Laboratoire de physique de l'École normale supérieure, CNRS, PSL University, Sorbonne Université and Université de Paris, Paris, France.
Saber Bio SAS, Institut du Cerveau, iPEPS The Healthtech Hub, Paris, France.
Elife. 2024 Aug 9;13:e86181. doi: 10.7554/eLife.86181.
B-cell repertoires are characterized by a diverse set of receptors of distinct specificities generated through two processes of somatic diversification: V(D)J recombination and somatic hypermutations. B-cell clonal families stem from the same V(D)J recombination event, but differ in their hypermutations. Clonal families identification is key to understanding B-cell repertoire function, evolution, and dynamics. We present HILARy (high-precision inference of lineages in antibody repertoires), an efficient, fast, and precise method to identify clonal families from single- or paired-chain repertoire sequencing datasets. HILARy combines probabilistic models that capture the receptor generation and selection statistics with adapted clustering methods to achieve consistently high inference accuracy. It automatically leverages the phylogenetic signal of shared mutations in difficult repertoire subsets.
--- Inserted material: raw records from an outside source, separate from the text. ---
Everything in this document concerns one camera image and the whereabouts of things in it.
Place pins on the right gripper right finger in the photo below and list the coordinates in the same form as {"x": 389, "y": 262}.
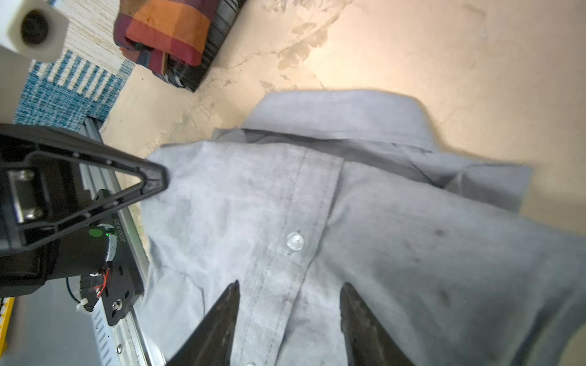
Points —
{"x": 367, "y": 341}

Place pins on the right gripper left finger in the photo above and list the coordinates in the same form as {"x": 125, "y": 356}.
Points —
{"x": 212, "y": 341}

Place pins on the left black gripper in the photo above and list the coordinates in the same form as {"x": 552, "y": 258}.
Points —
{"x": 43, "y": 202}

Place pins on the grey long sleeve shirt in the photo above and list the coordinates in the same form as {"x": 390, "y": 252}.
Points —
{"x": 319, "y": 189}

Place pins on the folded plaid flannel shirt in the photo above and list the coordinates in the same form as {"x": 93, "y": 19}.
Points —
{"x": 149, "y": 33}

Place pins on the dark checked folded shirt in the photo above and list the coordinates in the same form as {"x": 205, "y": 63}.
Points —
{"x": 184, "y": 76}

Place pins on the aluminium front rail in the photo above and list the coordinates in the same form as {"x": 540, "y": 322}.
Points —
{"x": 125, "y": 343}

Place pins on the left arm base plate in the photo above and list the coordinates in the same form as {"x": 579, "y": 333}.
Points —
{"x": 114, "y": 291}

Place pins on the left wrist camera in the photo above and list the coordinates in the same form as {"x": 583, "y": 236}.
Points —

Exploiting the high sensitivity of the method, we find the statistics of evolutionary properties such as the site frequency spectrum and / ratio do not depend on the junction length. We also identify a broad range of selection pressures spanning two orders of magnitude.
B 细胞受体库的特征是通过两种体细胞多样化过程产生的具有不同特异性的多样化受体:V(D)J 重组和体细胞超突变。B 细胞克隆家族源自相同的 V(D)J 重组事件,但在超突变方面存在差异。克隆家族的鉴定是理解 B 细胞受体库功能、进化和动态的关键。我们提出了 HILARy(抗体库中谱系的高精度推断),这是一种从单链或双链受体库测序数据集中识别克隆家族的高效、快速和精确方法。HILARy 结合了捕获受体生成和选择统计的概率模型,以及适应的聚类方法,以实现始终如一的高精度推断。它自动利用了在困难的受体亚集中共享突变的系统发育信号。利用该方法的高灵敏度,我们发现进化特性(如位点频率谱和 / 比)的统计数据不依赖于连接长度。我们还确定了跨越两个数量级的广泛的选择压力。